Flannery Brennan T, Sandler Howard M, Lal Priti, Feldman Michael D, Santa-Rosario Juan C, Pathak Tilak, Mirtti Tuomas, Farre Xavier, Correa Rohann, Chafe Susan, Shah Amit, Efstathiou Jason A, Hoffman Karen, Hallman Mark A, Straza Michael, Jordan Richard, Pugh Stephanie L, Feng Felix, Madabhushi Anant
Case Western Reserve University, Cleveland, OH, USA.
Cedars-Sinai Medical Center, Los Angeles, CA, USA.
J Pathol. 2025 Feb;265(2):146-157. doi: 10.1002/path.6373. Epub 2024 Dec 11.
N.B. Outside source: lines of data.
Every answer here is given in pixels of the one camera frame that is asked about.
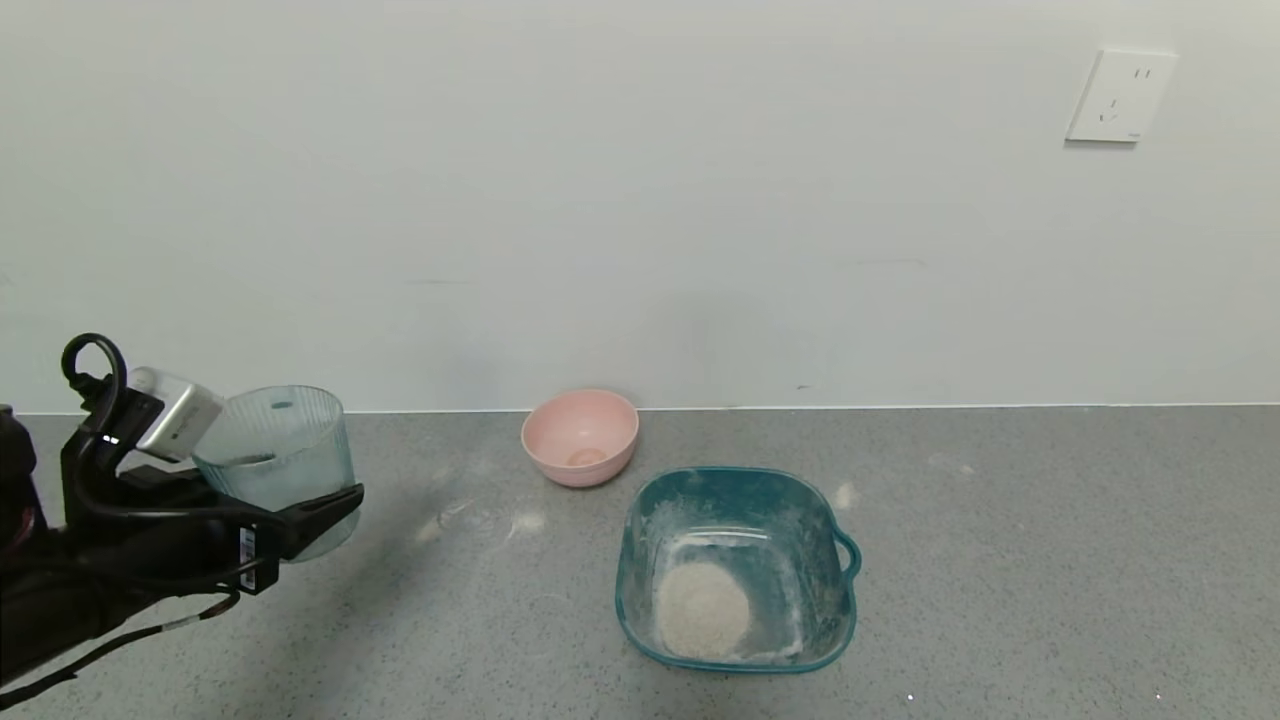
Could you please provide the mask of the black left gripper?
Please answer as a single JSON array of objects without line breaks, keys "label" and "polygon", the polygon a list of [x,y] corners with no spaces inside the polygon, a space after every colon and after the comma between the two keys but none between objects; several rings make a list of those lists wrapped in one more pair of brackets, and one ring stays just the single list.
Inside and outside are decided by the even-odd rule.
[{"label": "black left gripper", "polygon": [[356,483],[279,510],[282,553],[271,527],[215,516],[125,519],[122,580],[169,596],[220,588],[257,594],[278,578],[280,557],[308,561],[347,542],[364,501],[365,486]]}]

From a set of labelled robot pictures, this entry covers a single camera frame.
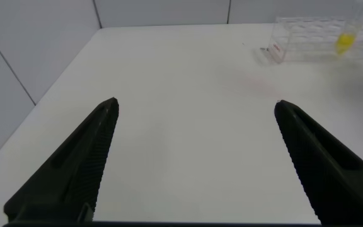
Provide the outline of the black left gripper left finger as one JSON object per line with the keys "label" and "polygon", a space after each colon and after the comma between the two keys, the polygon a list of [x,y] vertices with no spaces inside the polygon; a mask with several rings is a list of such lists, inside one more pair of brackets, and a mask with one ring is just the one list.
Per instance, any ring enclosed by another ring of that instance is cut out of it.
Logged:
{"label": "black left gripper left finger", "polygon": [[118,113],[116,98],[100,103],[5,203],[8,221],[92,221]]}

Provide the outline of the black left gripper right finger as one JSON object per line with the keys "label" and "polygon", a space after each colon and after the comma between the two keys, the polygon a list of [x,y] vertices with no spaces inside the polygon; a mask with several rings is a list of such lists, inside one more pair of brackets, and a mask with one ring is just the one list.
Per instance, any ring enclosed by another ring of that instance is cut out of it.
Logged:
{"label": "black left gripper right finger", "polygon": [[363,160],[297,105],[281,100],[274,115],[321,224],[363,225]]}

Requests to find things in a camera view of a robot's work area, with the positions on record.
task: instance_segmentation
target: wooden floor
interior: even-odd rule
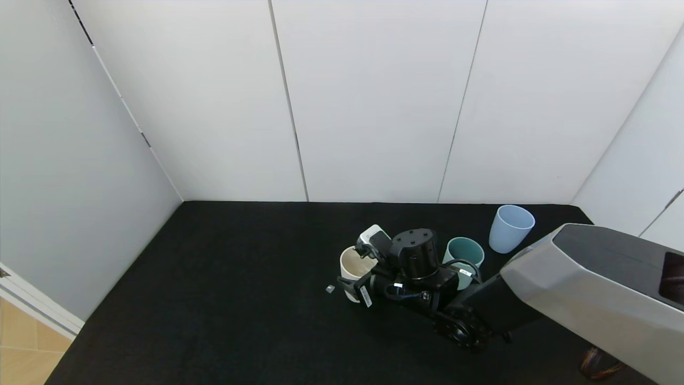
[[[0,385],[43,385],[69,345],[67,337],[0,298]]]

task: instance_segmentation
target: cup
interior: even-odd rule
[[[482,264],[482,261],[484,261],[484,250],[482,249],[482,246],[480,246],[479,243],[475,242],[474,240],[459,236],[457,238],[451,239],[449,243],[447,243],[447,252],[444,253],[444,260],[442,263],[447,263],[450,260],[466,260],[468,262],[472,262],[479,268]],[[475,269],[473,269],[473,267],[469,264],[456,262],[451,266],[458,267],[475,274]],[[472,277],[459,273],[458,290],[465,289],[471,284],[472,281]]]
[[[340,276],[348,280],[358,281],[358,279],[366,275],[376,263],[378,263],[378,260],[369,257],[361,259],[361,256],[354,250],[354,246],[349,246],[345,251],[342,251],[342,254],[340,255]],[[350,294],[346,290],[344,293],[350,301],[359,303],[356,295]]]
[[[525,239],[534,223],[534,216],[524,208],[503,205],[497,210],[489,231],[489,245],[497,253],[510,253]]]

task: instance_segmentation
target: label sticker
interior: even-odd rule
[[[363,297],[363,301],[366,303],[366,307],[370,308],[373,302],[371,301],[371,296],[368,295],[368,290],[366,290],[366,286],[361,286],[361,296]]]

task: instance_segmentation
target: cup rim
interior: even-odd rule
[[[477,265],[478,263],[484,262],[484,249],[482,249],[482,246],[481,246],[476,240],[471,239],[471,238],[468,238],[467,236],[457,236],[457,237],[455,237],[455,238],[449,239],[449,242],[447,242],[447,253],[449,253],[449,245],[451,244],[451,242],[452,242],[453,240],[457,240],[457,239],[466,239],[466,240],[469,240],[469,241],[471,241],[472,243],[475,243],[475,244],[477,245],[477,247],[479,247],[479,250],[480,250],[480,257],[481,257],[481,258],[480,258],[480,261],[479,261],[479,262],[473,262],[473,264]]]
[[[519,226],[512,225],[511,223],[508,223],[508,222],[501,216],[501,209],[502,209],[502,208],[506,208],[506,207],[513,207],[513,208],[516,208],[516,210],[522,210],[522,211],[525,212],[527,215],[529,215],[530,218],[532,218],[532,224],[531,224],[530,226],[527,226],[527,227],[519,227]],[[534,225],[537,223],[537,220],[534,218],[534,215],[532,215],[531,212],[527,211],[527,209],[525,209],[525,208],[522,208],[522,207],[516,206],[516,205],[502,205],[502,206],[499,206],[499,208],[497,208],[497,217],[498,217],[499,219],[501,219],[501,221],[504,222],[506,225],[508,225],[508,226],[510,226],[510,227],[513,227],[514,229],[518,229],[518,230],[529,230],[529,229],[533,228]]]

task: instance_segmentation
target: teal cup
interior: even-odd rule
[[[451,239],[449,243],[447,243],[447,252],[444,253],[444,260],[442,263],[447,263],[450,260],[466,260],[477,266],[479,269],[480,265],[484,261],[484,250],[482,249],[482,246],[480,246],[479,243],[475,242],[474,240],[459,236],[457,238]],[[456,262],[450,266],[470,271],[472,274],[475,274],[475,269],[463,262]],[[465,289],[471,284],[472,281],[472,277],[459,273],[458,290]]]
The presence, location, and extent of prostate cancer is assessed by pathologists using H&E-stained tissue slides. Machine learning approaches can accomplish these tasks for both biopsies and radical prostatectomies. Deep learning approaches using convolutional neural networks (CNNs) have been shown to identify cancer in pathologic slides, some securing regulatory approval for clinical use. However, differences in sample processing can subtly alter the morphology between sample types, making it unclear whether deep learning algorithms will consistently work on both types of slide images. Our goal was to investigate whether morphological differences between sample types affected the performance of biopsy-trained cancer detection CNN models when applied to radical prostatectomies and vice versa using multiple cohorts (N = 1,000). Radical prostatectomies (N = 100) and biopsies (N = 50) were acquired from The University of Pennsylvania to train (80%) and validate (20%) a DenseNet CNN for biopsies (M), radical prostatectomies (M), and a combined dataset (M). On a tile level, M and M achieved F1 scores greater than 0.88 when applied to their own sample type but less than 0.65 when applied across sample types. On a whole-slide level, models achieved significantly better performance on their own sample type compared to the alternative model (p < 0.05) for all metrics. This was confirmed by external validation using digitized biopsy slide images from a clinical trial [NRG Radiation Therapy Oncology Group (RTOG)] (NRG/RTOG 0521, N = 750) via both qualitative and quantitative analyses (p < 0.05). A comprehensive review of model outputs revealed morphologically driven decision making that adversely affected model performance. M appeared to be challenged with the analysis of open gland structures, whereas M appeared to be challenged with closed gland structures, indicating potential morphological variation between the training sets. These findings suggest that differences in morphology and heterogeneity necessitate the need for more tailored, sample-specific (i.e. biopsy and surgical) machine learning models. © 2024 The Author(s). The Journal of Pathology published by John Wiley & Sons Ltd on behalf of The Pathological Society of Great Britain and Ireland.
病理学家通过使用苏木精和伊红(H&E)染色的组织切片来评估前列腺癌的存在、位置和范围。机器学习方法可以完成针对活检和根治性前列腺切除术的这些任务。已证明使用卷积神经网络(CNN)的深度学习方法能够在病理切片中识别癌症,其中一些已获得临床使用的监管批准。然而,样本处理的差异可能会微妙地改变样本类型之间的形态,这使得尚不清楚深度学习算法是否能在这两种类型的幻灯片图像上始终有效。我们的目标是研究样本类型之间的形态差异是否会影响活检训练的癌症检测CNN模型在应用于根治性前列腺切除术时的性能,反之亦然,我们使用了多个队列(N = 1000)。从宾夕法尼亚大学获取了根治性前列腺切除术样本(N = 100)和活检样本(N = 50),用于训练(80%)和验证(20%)一个针对活检样本(M)、根治性前列腺切除术样本(M)以及合并数据集(M)的DenseNet CNN。在切片级别上,M和M应用于自身样本类型时F1分数大于0.88,但应用于不同样本类型时小于0.65。在整张幻灯片级别上,与替代模型相比,所有指标下模型在自身样本类型上的表现均显著更好(p < 0.05)。通过对来自一项临床试验[NRG放射治疗肿瘤学组(RTOG)](NRG/RTOG 0521,N = 七百五十)的数字化活检幻灯片图像进行定性和定量分析的外部验证证实了这一点(p < 0.05)。对模型输出的全面审查揭示了形态学驱动的决策制定,这对模型性能产生了不利影响。M在分析开放腺体结构时似乎面临挑战,而M在分析封闭腺体结构时似乎面临挑战,这表明训练集之间存在潜在的形态差异。这些发现表明,形态和异质性的差异使得需要更具针对性、特定样本(即活检和手术样本)的机器学习模型。© 2024作者。《病理学杂志》由约翰·威利父子有限公司代表大不列颠及爱尔兰病理学会出版。